We do too, OP. But we don’t define it quite like you do. Sometimes doing one’s best requires pulling back a bit, regrouping, getting ready for the next big challenge. My D was really excited to receive an acceptance from her top school last week, and cannot wait to start. That is more than enough for me.

As a senior myself, I can definitely affirm that senioritis is a real, and very common, occurrence. It honestly is just overexertion. After a whole semester of trying to maintain an excessively difficult course load as well as handle college applications to many schools with extra essays, a break is well needed. That’s not a free pass to just give up and quit second semester, however, a little drop in grades is acceptable and expected by colleges.

I think it’s also a maturity thing. Seniors have been working their butts off through four years of high expectations, now as the oldest group in the school, high school starts to feel juvenile and students are ready to get out.

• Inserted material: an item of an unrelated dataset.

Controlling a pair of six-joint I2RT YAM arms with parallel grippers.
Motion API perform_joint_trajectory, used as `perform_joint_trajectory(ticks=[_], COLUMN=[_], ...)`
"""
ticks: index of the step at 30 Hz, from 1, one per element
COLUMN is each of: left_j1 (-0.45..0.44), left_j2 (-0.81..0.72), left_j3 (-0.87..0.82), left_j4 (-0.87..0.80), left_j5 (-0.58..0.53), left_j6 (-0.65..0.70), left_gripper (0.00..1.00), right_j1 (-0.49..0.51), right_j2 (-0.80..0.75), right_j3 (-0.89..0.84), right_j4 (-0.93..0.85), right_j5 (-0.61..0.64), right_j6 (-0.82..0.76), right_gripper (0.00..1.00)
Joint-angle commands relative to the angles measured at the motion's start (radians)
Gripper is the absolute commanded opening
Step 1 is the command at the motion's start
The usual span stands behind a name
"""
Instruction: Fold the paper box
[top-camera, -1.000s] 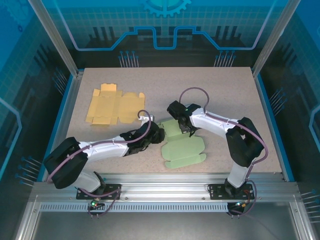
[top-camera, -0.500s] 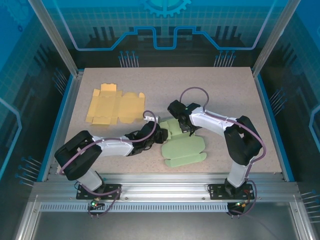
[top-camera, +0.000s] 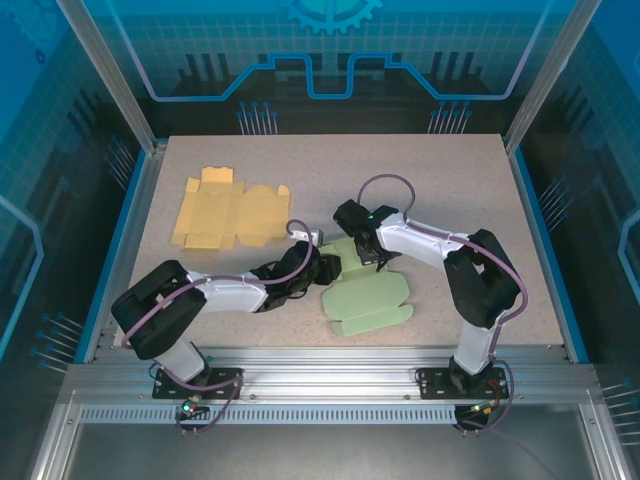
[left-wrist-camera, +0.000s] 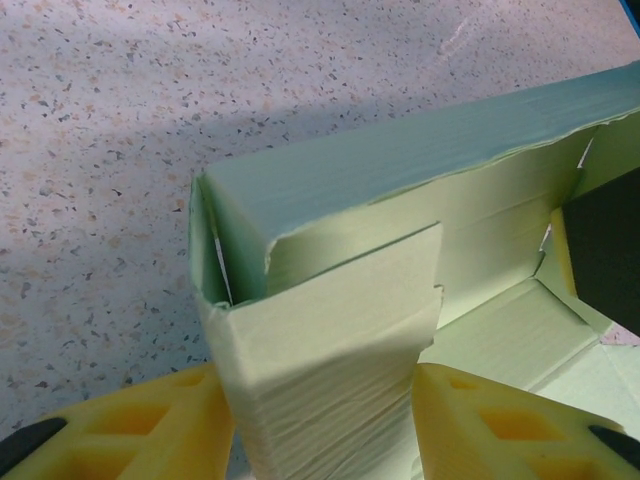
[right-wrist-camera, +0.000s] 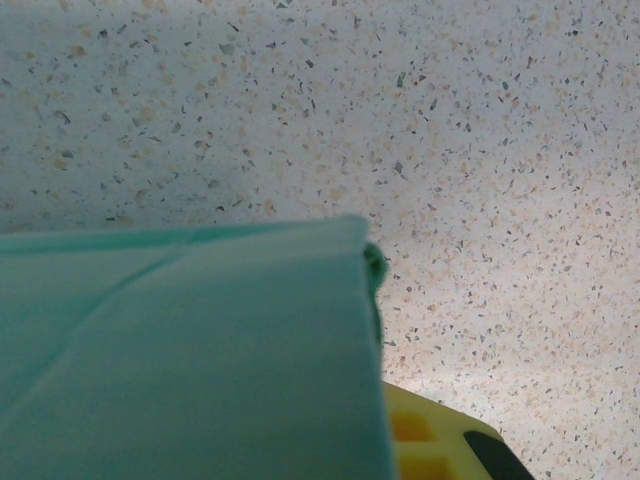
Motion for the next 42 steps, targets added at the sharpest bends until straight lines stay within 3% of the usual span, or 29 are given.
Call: perform_joint_trajectory(ticks=[1,8,14,20,25,28,39,42], left_j1=[0.002,-0.007,-0.029,-0.032,-0.032,-0.032,-0.021,-0.010], left_j2=[0.039,0.048,0.071,0.085,0.084,0.071,-0.052,-0.078], left_j3=[0.025,0.065,0.154,0.198,0.220,0.219,0.144,0.121], left_j4=[0.002,-0.095,-0.326,-0.424,-0.474,-0.462,-0.309,-0.310], left_j5=[-0.005,-0.072,-0.249,-0.342,-0.378,-0.346,-0.062,-0.046], left_j6=[0.007,0.040,0.026,0.006,0.015,0.019,0.019,0.025], left_gripper=[0.50,0.50,0.49,0.38,0.43,0.47,0.62,0.63], right_j1=[0.008,0.012,0.016,0.018,0.019,0.019,0.019,0.019], right_j2=[0.017,0.015,0.020,0.014,0.010,0.008,0.005,0.005], right_j3=[0.007,0.015,0.016,0.012,0.007,0.004,0.010,0.010], right_j4=[-0.022,-0.020,-0.020,-0.025,-0.030,-0.027,-0.018,-0.017], right_j5=[-0.015,-0.022,-0.022,-0.020,-0.021,-0.026,-0.030,-0.032], right_j6=[-0.017,-0.016,-0.010,-0.006,-0.009,-0.012,-0.012,-0.012], right_gripper=[0.00,0.00,0.00,0.00,0.00,0.00,0.00,0.00])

To those of you parents who are smug about their high school seniors not succumbing to senioritis: It’s only February 1st. There are four months of high school left, and believe me that’s plenty of time for a little bout of senioritis. As someone who has been in your shoes, I caution against hubris on this subject.

I always thought the -itis suffix made it seem decidedly nonpejorative.
People can’t help getting sick, unless you believe in vengeful deities.

@JHS if you are referring to my post as smug I humbly disagree with you. I said that all kids are wired differently. My D is happy to be a senior and is happy that HS is almost over and is very much looking forward to college in August. However, I guess there are varying degrees of “senioritis” and my D will not let her grades slip. That’s how she is wired. Nothing wrong with that at all.

Some kids are going to be relatively immune to Senioritis because they genuinely love learning.

Talk to me in June, both of you. Yours are not the only children in the world who are “wired” for high grades and “genuinely love learning.” And it’s true that some of those kids never succumb to some form of senioritis. Just not many of them. It has nothing to do with success in college or in later life, nothing to do with the adequacy of your parenting, and absolutely, positively nothing to do with genuine love of learning. It is possible, after all, to genuinely love learning things that have not been assigned as homework or included in an AP or IB test.

I’ve long since learned that learning and schooling do not always go hand in hand. :wink:

@romanigypsyeyes I’m sure it’s been said before, but good students are those who can take all kinds of situations and turn them into learning situations. “Schooling” situations are particularly easy to do that with.